Suzanne J. Schoenfelt
Minnetonka, Minnesota


Ephedrine safety rules proposed

In an effort to reduce the number of adverse reactions to the use of nutrition supplements that contain ephedrine, the US Food and Drug Administration (FDA) proposed safety measures in June that would result in marketing and labeling changes.

Dietary supplements containing ephedrine alkaloids are currently sold as aids to weight loss, energy enhancement, and body building. Many of the products contain ma huang, an herbal form of ephedrine called ephedra. Many nutritional supplements conbine ma huang with chromium picolinate, a popular reputed ergogenic aid. Systemic ephedrine use is banned by the International Olympic Committee (1).

Ephedrine alkaloids have a stimulant effect on the heart and central nervous system, similar to that of amphetamines. (See "Psychoactive Drugs and Athletic Performance," January 1997.) According to an FDA press release, since 1994 the agency has received and investigated more than 800 reports of adverse events related to ephedrine products, including high blood pressure, tachycardia, insomnia, nervousness, tremors, seizures, cardiac arrest, stroke, and death.

The proposal wouldn't ban the products, but would make consumers more aware of safety concerns. "Consumers should be aware that just because a product is labeled 'natural' or from an herbal source, it is not guaranteed to be safe," said FDA Deputy Commissioner Michael Friedman, MD. "We urge people to talk to their doctors before using dietary supplements containing ephedrine alkaloids, and to always use them with caution."

Under the proposal, ephedrine makers would have to:

  • Refrain from marketing dietary supplements that contain 8 mg or more of ephedrine alkaloids per serving;
  • Avoid using labels that suggest an intake of 8 mg or more of ephedrine alkaloid in a 6-hour period or a total daily intake of 24 mg or more;
  • Instruct consumers not to use the products for more than 7 days;
  • Warn consumers that taking more than the recommended serving may result in a heart attack, stroke, seizure, or death; and
  • Refrain from combining other stimulant ingredients, such as caffeine, with ephedrine alkaloids.

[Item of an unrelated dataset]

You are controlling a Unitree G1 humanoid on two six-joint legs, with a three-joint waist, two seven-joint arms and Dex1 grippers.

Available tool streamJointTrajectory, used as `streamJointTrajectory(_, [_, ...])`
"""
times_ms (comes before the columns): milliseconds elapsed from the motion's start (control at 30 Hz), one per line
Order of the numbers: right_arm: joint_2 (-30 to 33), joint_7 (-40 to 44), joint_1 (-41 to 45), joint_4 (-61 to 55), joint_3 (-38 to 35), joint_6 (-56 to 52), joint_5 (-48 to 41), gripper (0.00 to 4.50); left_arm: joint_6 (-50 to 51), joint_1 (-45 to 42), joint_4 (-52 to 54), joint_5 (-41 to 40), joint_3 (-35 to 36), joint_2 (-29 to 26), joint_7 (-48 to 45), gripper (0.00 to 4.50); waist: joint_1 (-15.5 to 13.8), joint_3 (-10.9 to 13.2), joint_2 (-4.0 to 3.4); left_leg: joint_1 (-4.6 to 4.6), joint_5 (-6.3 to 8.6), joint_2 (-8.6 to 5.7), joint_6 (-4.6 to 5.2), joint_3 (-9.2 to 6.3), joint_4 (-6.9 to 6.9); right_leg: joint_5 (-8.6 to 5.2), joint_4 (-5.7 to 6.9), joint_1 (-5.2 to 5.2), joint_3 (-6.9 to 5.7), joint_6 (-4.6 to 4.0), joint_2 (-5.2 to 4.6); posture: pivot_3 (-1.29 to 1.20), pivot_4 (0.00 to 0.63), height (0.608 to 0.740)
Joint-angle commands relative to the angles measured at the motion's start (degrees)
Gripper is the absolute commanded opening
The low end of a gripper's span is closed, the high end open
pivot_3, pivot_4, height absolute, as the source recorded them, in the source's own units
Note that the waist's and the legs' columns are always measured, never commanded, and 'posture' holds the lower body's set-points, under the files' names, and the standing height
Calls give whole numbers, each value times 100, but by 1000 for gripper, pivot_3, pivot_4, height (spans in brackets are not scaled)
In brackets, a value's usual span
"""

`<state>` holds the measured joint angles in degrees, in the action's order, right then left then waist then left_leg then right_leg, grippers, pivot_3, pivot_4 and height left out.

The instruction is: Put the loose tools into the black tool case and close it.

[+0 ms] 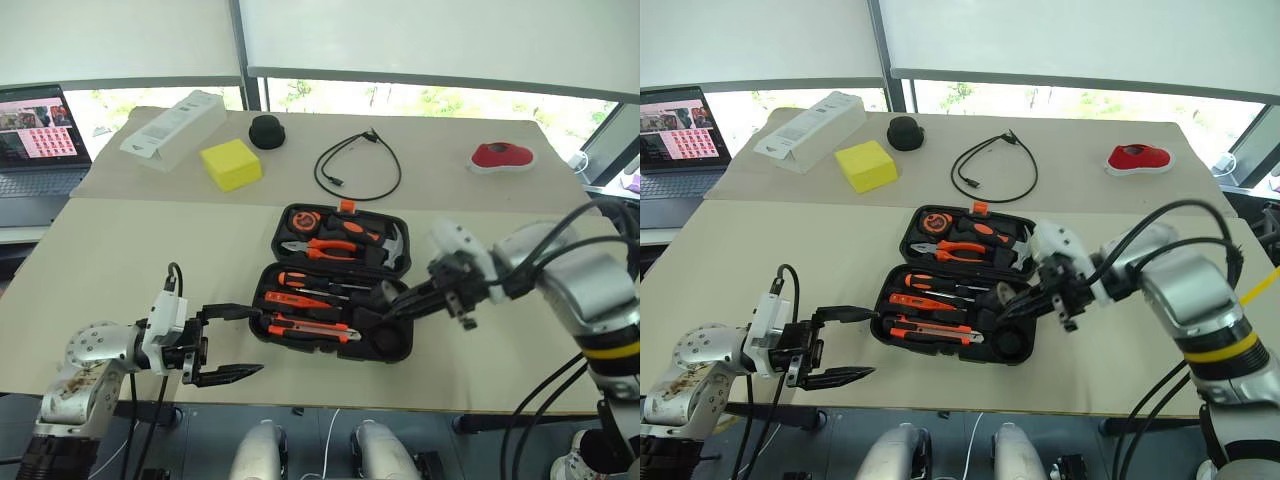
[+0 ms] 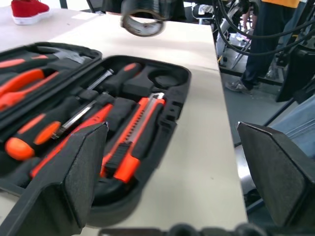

The FDA is accepting comments on the ephedrine proposal from consumers and industry until August 18, and will consider the feedback before making a final ruling.

References

  1. Fuentes RJ, Rosenberg JM, Davis A (eds): Athletic Drug Reference 1996. Durham, NC, Allen & Hanburys, Division of Glaxo Wellcome Inc, Clean Data, 1996

Lisa Schnirring
Minneapolis


Noteworthy

Charlotte "Toby" Tate, PhD, was named president and Paul D. Thompson, MD, was named president-elect of the American College of Sports Medicine (ACSM), based in Indianapolis. Their 1-year terms began in June at the ACSM meeting in Denver. Tate is vice provost for academic programs and faculty affairs at the University of Houston. She is the second female president in the ACSM's 43-year history. Thompson recently accepted the position of director of preventive cardiology at Hartford Hospital in Hartford, Connecticut. Previously, he practiced cardiology and was a professor of medicine at the University of Pittsburgh. He is an editorial board member of The Physician and Sportsmedicine. He will become ACSM president at the 1998 annual meeting in Orlando.